#### RECORDS FOR THIS EXERCISE:

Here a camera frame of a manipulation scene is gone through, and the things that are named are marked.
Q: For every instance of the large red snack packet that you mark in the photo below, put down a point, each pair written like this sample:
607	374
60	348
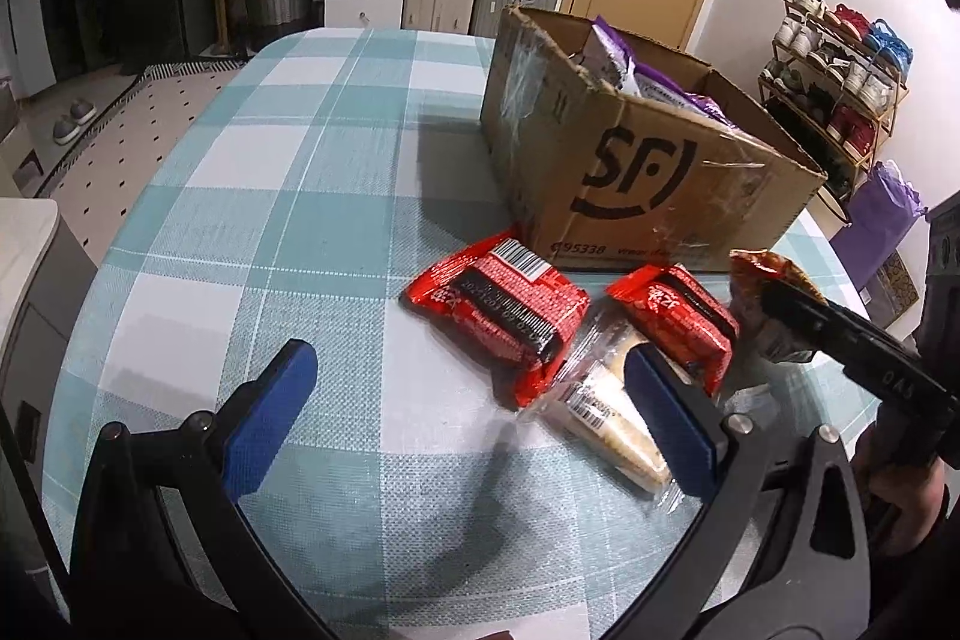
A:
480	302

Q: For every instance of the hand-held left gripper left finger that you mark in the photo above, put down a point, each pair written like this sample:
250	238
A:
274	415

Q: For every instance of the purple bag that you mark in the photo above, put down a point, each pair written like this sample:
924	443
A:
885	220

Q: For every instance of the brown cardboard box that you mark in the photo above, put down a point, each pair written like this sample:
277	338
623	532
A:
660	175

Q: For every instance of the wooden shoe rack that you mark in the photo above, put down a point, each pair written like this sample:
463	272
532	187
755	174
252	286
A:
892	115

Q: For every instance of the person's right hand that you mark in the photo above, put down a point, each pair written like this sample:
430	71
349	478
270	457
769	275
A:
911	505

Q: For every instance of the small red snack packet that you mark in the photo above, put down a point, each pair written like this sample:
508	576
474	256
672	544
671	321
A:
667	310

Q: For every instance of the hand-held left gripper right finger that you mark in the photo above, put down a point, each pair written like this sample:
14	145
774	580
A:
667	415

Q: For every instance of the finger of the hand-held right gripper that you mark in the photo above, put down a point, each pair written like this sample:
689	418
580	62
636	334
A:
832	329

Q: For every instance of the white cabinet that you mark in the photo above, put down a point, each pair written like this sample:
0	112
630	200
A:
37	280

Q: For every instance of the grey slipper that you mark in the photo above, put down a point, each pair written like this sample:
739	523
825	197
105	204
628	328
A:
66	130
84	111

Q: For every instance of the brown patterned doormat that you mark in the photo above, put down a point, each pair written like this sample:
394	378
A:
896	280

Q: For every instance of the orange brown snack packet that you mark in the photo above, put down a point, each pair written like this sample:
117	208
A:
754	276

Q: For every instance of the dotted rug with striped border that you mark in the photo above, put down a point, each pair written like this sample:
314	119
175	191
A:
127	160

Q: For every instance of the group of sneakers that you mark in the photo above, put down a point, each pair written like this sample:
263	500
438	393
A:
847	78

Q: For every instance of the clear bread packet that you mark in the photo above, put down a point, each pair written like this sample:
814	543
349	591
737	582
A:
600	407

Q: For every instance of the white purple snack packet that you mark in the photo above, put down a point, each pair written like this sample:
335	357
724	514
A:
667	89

#### WHAT NEEDS TO BE DONE:
Copy nothing except the lines from the one holding "Q: For every instance of the brown patterned" through the last line of the data above, and return them exactly.

#### RESPONSE TO THE EXERCISE:
Q: For every instance of the brown patterned doormat that you mark in the photo above, put down a point, each pair written like this sample:
394	378
A:
896	280

Q: For every instance of the orange brown snack packet that you mark in the photo above, put down a point, each pair written like this sample:
117	208
A:
754	276

Q: For every instance of the dotted rug with striped border that you mark in the photo above, put down a point, each pair written like this sample:
314	119
175	191
A:
127	160

Q: For every instance of the group of sneakers that you mark in the photo above, put down a point, each pair written like this sample:
263	500
438	393
A:
847	78

Q: For every instance of the clear bread packet that you mark in the photo above, put down a point, each pair written like this sample:
814	543
349	591
737	582
A:
600	407

Q: For every instance of the white purple snack packet that you mark in the photo above, put down a point, each pair written like this sample:
335	357
724	514
A:
667	89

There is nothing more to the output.